### [WHAT IS BEING ASKED]
The result should be every line of the listing that contains "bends".

++++++++++++++++++++

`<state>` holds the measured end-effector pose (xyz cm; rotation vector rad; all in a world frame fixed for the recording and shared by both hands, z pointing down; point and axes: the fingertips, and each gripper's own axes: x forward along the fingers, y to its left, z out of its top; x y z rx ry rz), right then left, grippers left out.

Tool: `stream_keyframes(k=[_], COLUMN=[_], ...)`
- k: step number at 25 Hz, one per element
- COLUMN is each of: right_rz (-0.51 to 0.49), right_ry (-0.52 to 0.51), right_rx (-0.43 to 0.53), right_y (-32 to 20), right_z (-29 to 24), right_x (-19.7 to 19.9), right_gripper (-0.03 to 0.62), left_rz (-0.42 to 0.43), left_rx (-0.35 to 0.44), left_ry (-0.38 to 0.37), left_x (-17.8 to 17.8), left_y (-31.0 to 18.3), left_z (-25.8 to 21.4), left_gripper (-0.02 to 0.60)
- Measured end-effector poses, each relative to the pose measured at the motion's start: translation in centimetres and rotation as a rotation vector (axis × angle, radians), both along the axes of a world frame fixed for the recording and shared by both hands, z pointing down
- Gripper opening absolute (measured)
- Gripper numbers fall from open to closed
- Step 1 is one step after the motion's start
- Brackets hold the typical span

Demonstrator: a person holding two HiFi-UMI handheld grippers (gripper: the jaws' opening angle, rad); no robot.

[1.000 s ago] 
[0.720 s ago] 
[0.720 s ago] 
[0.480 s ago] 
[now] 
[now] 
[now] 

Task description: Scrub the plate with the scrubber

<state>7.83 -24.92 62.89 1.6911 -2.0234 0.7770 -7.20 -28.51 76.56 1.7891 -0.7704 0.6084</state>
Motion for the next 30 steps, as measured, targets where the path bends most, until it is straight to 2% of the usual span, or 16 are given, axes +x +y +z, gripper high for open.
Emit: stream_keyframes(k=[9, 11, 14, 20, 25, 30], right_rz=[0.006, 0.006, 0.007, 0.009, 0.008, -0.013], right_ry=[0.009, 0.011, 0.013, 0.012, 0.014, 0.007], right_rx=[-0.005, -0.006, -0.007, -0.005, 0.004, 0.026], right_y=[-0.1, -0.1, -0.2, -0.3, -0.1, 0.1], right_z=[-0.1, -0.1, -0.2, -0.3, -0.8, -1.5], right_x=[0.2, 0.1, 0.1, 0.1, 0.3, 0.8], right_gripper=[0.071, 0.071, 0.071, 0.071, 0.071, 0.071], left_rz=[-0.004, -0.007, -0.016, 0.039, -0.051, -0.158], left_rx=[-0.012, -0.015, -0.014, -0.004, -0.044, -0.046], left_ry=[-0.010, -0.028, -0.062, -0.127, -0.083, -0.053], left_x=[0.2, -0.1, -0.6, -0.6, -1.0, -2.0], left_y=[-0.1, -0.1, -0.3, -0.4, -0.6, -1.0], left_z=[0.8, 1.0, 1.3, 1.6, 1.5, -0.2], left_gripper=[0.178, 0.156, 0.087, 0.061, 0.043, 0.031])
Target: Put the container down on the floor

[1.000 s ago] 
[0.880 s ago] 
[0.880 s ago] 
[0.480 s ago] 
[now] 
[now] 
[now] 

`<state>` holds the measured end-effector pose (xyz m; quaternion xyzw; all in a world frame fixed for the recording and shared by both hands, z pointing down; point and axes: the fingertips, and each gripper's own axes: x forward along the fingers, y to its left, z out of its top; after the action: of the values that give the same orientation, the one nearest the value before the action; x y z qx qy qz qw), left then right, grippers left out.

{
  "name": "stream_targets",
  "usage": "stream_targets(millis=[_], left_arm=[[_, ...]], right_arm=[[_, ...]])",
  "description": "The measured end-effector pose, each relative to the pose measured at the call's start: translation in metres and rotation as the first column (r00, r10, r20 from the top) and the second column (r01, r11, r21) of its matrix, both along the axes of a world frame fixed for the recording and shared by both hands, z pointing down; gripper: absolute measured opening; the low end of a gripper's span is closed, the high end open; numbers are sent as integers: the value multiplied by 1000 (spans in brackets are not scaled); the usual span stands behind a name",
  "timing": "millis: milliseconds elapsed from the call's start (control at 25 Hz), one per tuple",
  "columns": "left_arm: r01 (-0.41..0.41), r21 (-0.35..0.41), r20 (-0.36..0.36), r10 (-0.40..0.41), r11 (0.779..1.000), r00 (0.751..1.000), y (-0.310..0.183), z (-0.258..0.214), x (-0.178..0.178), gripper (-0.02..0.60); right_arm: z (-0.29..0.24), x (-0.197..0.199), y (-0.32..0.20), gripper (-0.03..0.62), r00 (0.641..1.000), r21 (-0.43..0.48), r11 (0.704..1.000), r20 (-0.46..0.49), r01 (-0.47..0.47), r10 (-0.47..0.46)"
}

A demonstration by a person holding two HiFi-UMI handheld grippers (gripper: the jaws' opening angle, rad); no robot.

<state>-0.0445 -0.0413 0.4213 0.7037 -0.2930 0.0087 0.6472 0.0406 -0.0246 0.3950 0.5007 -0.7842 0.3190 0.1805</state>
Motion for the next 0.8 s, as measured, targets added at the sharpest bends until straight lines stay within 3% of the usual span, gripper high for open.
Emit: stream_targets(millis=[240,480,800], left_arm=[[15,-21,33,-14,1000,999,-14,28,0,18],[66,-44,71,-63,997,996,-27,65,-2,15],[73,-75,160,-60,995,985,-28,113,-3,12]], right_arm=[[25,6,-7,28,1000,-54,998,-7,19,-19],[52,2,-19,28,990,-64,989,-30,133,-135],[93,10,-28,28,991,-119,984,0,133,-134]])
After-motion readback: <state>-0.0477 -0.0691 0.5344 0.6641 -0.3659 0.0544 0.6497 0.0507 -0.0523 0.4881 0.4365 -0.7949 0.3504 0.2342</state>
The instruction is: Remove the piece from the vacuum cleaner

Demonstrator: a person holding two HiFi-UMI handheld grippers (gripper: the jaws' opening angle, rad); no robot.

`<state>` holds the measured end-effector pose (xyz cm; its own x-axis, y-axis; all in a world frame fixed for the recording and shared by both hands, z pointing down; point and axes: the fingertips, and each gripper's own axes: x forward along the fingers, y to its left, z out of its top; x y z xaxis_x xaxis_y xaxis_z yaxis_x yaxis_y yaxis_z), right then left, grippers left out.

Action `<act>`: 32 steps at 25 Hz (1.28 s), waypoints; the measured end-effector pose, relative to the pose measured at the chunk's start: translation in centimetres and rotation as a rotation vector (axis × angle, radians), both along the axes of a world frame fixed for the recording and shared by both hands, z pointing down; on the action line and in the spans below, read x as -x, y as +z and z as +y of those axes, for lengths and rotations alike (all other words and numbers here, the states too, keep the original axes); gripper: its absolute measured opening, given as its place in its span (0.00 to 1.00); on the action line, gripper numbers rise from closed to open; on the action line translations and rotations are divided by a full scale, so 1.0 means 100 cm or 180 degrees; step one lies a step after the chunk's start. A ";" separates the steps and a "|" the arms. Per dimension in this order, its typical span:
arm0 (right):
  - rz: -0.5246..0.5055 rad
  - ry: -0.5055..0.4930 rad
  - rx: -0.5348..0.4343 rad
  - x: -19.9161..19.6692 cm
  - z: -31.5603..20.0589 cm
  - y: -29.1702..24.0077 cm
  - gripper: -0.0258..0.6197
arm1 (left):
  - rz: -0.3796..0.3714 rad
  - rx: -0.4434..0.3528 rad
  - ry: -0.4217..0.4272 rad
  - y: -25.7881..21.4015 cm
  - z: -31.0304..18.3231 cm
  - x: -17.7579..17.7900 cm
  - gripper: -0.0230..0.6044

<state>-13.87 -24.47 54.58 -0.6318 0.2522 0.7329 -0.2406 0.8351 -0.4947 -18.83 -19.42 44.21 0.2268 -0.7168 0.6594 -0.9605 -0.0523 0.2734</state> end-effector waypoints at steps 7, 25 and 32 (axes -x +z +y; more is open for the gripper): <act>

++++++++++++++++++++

### [YOUR SOLUTION]
Motion for the next 30 steps, as measured, targets where the path bends most, until it is straight to 2% of the usual span, or 16 are given, axes +x +y +z, gripper high for open.
Motion for the next 0.8 s, as measured, targets added at the sharpest bends until straight lines stay within 3% of the usual span, gripper high for open.

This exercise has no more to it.